** Given data follows **

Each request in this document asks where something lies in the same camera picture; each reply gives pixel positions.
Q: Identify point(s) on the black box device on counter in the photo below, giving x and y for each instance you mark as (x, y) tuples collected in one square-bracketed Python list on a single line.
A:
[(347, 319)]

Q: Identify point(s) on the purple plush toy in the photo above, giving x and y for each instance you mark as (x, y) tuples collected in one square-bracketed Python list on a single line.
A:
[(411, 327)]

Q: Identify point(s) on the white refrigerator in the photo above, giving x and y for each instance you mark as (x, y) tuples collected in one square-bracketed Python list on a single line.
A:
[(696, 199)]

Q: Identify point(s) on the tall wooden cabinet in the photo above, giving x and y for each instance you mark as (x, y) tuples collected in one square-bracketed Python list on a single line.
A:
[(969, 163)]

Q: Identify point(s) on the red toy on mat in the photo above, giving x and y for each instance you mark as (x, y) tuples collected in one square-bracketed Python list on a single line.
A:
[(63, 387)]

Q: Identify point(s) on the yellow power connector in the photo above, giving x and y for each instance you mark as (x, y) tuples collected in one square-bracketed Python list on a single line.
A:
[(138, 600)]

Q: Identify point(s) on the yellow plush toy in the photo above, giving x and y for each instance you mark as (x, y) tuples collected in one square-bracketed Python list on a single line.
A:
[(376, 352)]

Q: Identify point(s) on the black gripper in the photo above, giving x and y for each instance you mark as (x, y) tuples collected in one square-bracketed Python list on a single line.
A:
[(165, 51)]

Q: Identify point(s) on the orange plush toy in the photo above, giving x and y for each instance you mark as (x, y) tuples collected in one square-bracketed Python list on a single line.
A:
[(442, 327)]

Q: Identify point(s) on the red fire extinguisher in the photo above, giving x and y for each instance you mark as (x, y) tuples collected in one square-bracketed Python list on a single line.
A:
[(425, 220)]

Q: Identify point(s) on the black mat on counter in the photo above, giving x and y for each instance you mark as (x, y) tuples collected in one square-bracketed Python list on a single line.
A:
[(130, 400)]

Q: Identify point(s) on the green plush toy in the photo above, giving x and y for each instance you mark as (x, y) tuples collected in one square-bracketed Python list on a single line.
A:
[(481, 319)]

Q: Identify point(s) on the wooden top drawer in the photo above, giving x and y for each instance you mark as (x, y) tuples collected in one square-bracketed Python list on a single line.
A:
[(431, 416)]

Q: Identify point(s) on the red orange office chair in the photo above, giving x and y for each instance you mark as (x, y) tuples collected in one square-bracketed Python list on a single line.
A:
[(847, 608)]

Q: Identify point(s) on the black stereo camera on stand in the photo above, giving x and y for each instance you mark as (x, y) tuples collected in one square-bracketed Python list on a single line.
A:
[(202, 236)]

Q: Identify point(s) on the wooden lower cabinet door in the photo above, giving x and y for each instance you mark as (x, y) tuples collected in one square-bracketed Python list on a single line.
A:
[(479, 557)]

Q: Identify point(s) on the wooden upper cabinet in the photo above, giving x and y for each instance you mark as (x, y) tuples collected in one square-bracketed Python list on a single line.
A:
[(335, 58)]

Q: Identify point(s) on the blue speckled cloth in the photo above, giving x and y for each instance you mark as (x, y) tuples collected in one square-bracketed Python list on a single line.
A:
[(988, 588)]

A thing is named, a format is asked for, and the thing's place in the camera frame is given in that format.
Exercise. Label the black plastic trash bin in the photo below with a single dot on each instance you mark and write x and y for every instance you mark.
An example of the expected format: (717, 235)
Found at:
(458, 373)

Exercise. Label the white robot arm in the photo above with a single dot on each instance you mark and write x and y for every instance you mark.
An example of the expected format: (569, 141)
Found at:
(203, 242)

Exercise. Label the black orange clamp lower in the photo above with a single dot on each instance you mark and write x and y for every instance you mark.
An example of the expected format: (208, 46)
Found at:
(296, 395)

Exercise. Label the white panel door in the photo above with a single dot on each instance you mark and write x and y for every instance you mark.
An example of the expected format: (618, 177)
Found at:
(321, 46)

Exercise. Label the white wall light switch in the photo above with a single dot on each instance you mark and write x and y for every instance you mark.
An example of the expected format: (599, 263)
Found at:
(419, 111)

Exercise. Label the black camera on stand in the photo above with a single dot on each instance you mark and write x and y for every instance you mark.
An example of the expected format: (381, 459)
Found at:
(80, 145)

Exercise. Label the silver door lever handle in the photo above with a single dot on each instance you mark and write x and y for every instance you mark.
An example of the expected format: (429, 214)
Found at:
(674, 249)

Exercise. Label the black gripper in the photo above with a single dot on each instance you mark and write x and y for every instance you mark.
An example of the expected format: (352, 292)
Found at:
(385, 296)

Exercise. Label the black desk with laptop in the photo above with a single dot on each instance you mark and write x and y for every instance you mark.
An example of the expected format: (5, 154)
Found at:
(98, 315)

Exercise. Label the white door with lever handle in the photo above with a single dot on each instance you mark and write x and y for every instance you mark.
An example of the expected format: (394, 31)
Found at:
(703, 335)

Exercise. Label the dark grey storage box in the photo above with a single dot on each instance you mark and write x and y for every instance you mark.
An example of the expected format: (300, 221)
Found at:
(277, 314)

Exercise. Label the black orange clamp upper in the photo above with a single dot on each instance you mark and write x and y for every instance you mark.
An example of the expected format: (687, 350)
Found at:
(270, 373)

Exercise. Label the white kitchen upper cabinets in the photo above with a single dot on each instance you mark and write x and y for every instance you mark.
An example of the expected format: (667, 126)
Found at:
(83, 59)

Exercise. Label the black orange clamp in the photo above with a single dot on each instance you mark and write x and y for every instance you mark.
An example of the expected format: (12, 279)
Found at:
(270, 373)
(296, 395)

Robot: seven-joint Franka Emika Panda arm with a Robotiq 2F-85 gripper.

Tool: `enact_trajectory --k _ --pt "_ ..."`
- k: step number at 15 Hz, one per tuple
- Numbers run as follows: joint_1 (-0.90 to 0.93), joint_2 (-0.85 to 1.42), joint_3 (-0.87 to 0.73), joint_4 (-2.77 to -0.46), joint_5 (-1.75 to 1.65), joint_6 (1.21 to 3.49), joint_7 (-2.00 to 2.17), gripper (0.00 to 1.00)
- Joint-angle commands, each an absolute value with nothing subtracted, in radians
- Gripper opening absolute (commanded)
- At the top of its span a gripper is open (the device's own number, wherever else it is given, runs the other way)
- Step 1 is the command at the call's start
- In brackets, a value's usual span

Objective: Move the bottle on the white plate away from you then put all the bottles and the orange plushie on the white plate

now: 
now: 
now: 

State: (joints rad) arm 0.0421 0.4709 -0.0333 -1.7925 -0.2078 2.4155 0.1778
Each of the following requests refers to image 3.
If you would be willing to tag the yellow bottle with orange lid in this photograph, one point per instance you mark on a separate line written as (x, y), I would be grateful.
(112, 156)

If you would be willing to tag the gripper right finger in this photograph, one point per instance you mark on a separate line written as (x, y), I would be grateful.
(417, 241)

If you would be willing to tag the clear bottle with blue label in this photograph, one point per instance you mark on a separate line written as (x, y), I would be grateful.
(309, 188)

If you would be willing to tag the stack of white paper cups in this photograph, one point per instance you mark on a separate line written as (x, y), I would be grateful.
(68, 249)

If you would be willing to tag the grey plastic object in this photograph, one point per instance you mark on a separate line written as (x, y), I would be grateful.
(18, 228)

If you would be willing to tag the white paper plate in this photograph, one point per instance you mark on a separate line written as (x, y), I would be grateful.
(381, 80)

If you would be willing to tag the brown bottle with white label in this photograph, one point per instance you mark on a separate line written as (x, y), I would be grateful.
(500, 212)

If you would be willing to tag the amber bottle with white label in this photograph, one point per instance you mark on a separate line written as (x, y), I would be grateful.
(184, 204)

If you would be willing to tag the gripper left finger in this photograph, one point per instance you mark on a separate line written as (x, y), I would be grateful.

** End of Given data **

- _Your task_: The response should be an exact copy of every line above.

- _Solution to the exercise_:
Each request in this document asks where something lies in the same camera picture; each reply gives pixel positions.
Q: Identify point(s) on the black box device on counter in the photo below, giving x and y for each instance you mark as (x, y) tuples collected in one square-bracketed Python list on a single line.
A:
[(347, 319)]

Q: Identify point(s) on the purple plush toy in the photo above, giving x and y for each instance you mark as (x, y) tuples collected in one square-bracketed Python list on a single line.
A:
[(411, 327)]

Q: Identify point(s) on the white refrigerator in the photo above, giving x and y for each instance you mark as (x, y) tuples collected in one square-bracketed Python list on a single line.
A:
[(696, 199)]

Q: Identify point(s) on the tall wooden cabinet in the photo above, giving x and y for each instance you mark as (x, y) tuples collected in one square-bracketed Python list on a single line.
A:
[(969, 163)]

Q: Identify point(s) on the red toy on mat in the photo above, giving x and y for each instance you mark as (x, y) tuples collected in one square-bracketed Python list on a single line.
A:
[(63, 387)]

Q: Identify point(s) on the yellow power connector in the photo above, giving x and y for each instance you mark as (x, y) tuples collected in one square-bracketed Python list on a single line.
A:
[(138, 600)]

Q: Identify point(s) on the yellow plush toy in the photo above, giving x and y for each instance you mark as (x, y) tuples collected in one square-bracketed Python list on a single line.
A:
[(376, 352)]

Q: Identify point(s) on the black gripper in the photo above, giving x and y for each instance you mark as (x, y) tuples collected in one square-bracketed Python list on a single line.
A:
[(165, 51)]

Q: Identify point(s) on the orange plush toy in the photo above, giving x and y for each instance you mark as (x, y) tuples collected in one square-bracketed Python list on a single line.
A:
[(442, 327)]

Q: Identify point(s) on the red fire extinguisher in the photo above, giving x and y for each instance you mark as (x, y) tuples collected in one square-bracketed Python list on a single line.
A:
[(425, 220)]

Q: Identify point(s) on the black mat on counter in the photo above, giving x and y for each instance you mark as (x, y) tuples collected in one square-bracketed Python list on a single line.
A:
[(130, 400)]

Q: Identify point(s) on the green plush toy in the photo above, giving x and y for each instance you mark as (x, y) tuples collected in one square-bracketed Python list on a single line.
A:
[(481, 319)]

Q: Identify point(s) on the wooden top drawer in the photo above, giving x and y for each instance you mark as (x, y) tuples collected in one square-bracketed Python list on a single line.
A:
[(431, 416)]

Q: Identify point(s) on the red orange office chair in the photo above, giving x and y for each instance you mark as (x, y) tuples collected in one square-bracketed Python list on a single line.
A:
[(847, 608)]

Q: Identify point(s) on the black stereo camera on stand in the photo above, giving x and y for each instance you mark as (x, y) tuples collected in one square-bracketed Python list on a single line.
A:
[(202, 236)]

Q: Identify point(s) on the wooden lower cabinet door in the photo above, giving x and y for each instance you mark as (x, y) tuples collected in one square-bracketed Python list on a single line.
A:
[(479, 557)]

Q: Identify point(s) on the wooden upper cabinet in the photo above, giving x and y for each instance you mark as (x, y) tuples collected in one square-bracketed Python list on a single line.
A:
[(335, 58)]

Q: Identify point(s) on the blue speckled cloth in the photo above, giving x and y for each instance you mark as (x, y) tuples collected in one square-bracketed Python list on a single line.
A:
[(988, 588)]

A thing is named, a format is asked for, and the thing's place in the camera frame is given in that format.
Exercise. Label the black plastic trash bin in the photo below with a single dot on each instance you mark and write x and y for every instance you mark.
An example of the expected format: (717, 235)
Found at:
(458, 373)

Exercise. Label the white robot arm in the photo above with a single dot on each instance you mark and write x and y for every instance you mark.
An example of the expected format: (569, 141)
Found at:
(203, 242)

Exercise. Label the black orange clamp lower in the photo above with a single dot on each instance you mark and write x and y for every instance you mark.
An example of the expected format: (208, 46)
Found at:
(296, 395)

Exercise. Label the white panel door in the photo above with a single dot on each instance you mark and write x and y for every instance you mark.
An example of the expected format: (618, 177)
Found at:
(321, 46)

Exercise. Label the white wall light switch in the photo above with a single dot on each instance you mark and write x and y for every instance you mark.
An example of the expected format: (599, 263)
Found at:
(419, 111)

Exercise. Label the black camera on stand in the photo above with a single dot on each instance you mark and write x and y for every instance you mark.
An example of the expected format: (381, 459)
Found at:
(80, 145)

Exercise. Label the silver door lever handle in the photo above with a single dot on each instance you mark and write x and y for every instance you mark.
An example of the expected format: (429, 214)
Found at:
(674, 249)

Exercise. Label the black gripper in the photo above with a single dot on each instance you mark and write x and y for every instance you mark.
An example of the expected format: (352, 292)
Found at:
(385, 296)

Exercise. Label the black desk with laptop in the photo above with a single dot on each instance you mark and write x and y for every instance you mark.
An example of the expected format: (5, 154)
Found at:
(98, 315)

Exercise. Label the white door with lever handle in the photo above with a single dot on each instance you mark and write x and y for every instance you mark.
An example of the expected format: (394, 31)
Found at:
(703, 335)

Exercise. Label the dark grey storage box in the photo above with a single dot on each instance you mark and write x and y for every instance you mark.
An example of the expected format: (300, 221)
Found at:
(277, 314)

Exercise. Label the black orange clamp upper in the photo above with a single dot on each instance you mark and write x and y for every instance you mark.
An example of the expected format: (687, 350)
Found at:
(270, 373)

Exercise. Label the white kitchen upper cabinets in the photo above with a single dot on each instance you mark and write x and y for every instance you mark.
An example of the expected format: (667, 126)
Found at:
(83, 59)

Exercise. Label the black orange clamp in the photo above with a single dot on each instance you mark and write x and y for every instance you mark.
An example of the expected format: (12, 279)
Found at:
(270, 373)
(296, 395)

Robot: seven-joint Franka Emika Panda arm with a Robotiq 2F-85 gripper.

Tool: `enact_trajectory --k _ --pt "_ ..."`
- k: step number at 15 Hz, one per tuple
- Numbers run as follows: joint_1 (-0.90 to 0.93), joint_2 (-0.85 to 1.42), joint_3 (-0.87 to 0.73), joint_4 (-2.77 to -0.46), joint_5 (-1.75 to 1.65), joint_6 (1.21 to 3.49), joint_7 (-2.00 to 2.17), gripper (0.00 to 1.00)
- Joint-angle commands, each an absolute value with nothing subtracted, in radians
- Gripper opening absolute (commanded)
- At the top of its span a gripper is open (the device's own number, wherever else it is given, runs the other way)
- Step 1 is the command at the call's start
- In brackets, a value's usual span

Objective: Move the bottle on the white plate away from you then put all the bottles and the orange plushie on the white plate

now: 
now: 
now: 

State: (joints rad) arm 0.0421 0.4709 -0.0333 -1.7925 -0.2078 2.4155 0.1778
Each of the following requests refers to image 3.
If you would be willing to tag the yellow bottle with orange lid in this photograph, one point per instance you mark on a separate line written as (x, y), I would be grateful.
(112, 156)

If you would be willing to tag the gripper right finger in this photograph, one point per instance you mark on a separate line written as (x, y), I would be grateful.
(417, 241)

If you would be willing to tag the clear bottle with blue label in this photograph, one point per instance you mark on a separate line written as (x, y), I would be grateful.
(309, 188)

If you would be willing to tag the stack of white paper cups in this photograph, one point per instance you mark on a separate line written as (x, y), I would be grateful.
(68, 249)

If you would be willing to tag the grey plastic object in this photograph, one point per instance you mark on a separate line written as (x, y), I would be grateful.
(18, 228)

If you would be willing to tag the white paper plate in this photograph, one point per instance you mark on a separate line written as (x, y), I would be grateful.
(381, 80)

If you would be willing to tag the brown bottle with white label in this photograph, one point per instance you mark on a separate line written as (x, y), I would be grateful.
(500, 212)

If you would be willing to tag the amber bottle with white label in this photograph, one point per instance you mark on a separate line written as (x, y), I would be grateful.
(184, 204)

If you would be willing to tag the gripper left finger in this photograph, one point per instance you mark on a separate line written as (x, y), I would be grateful.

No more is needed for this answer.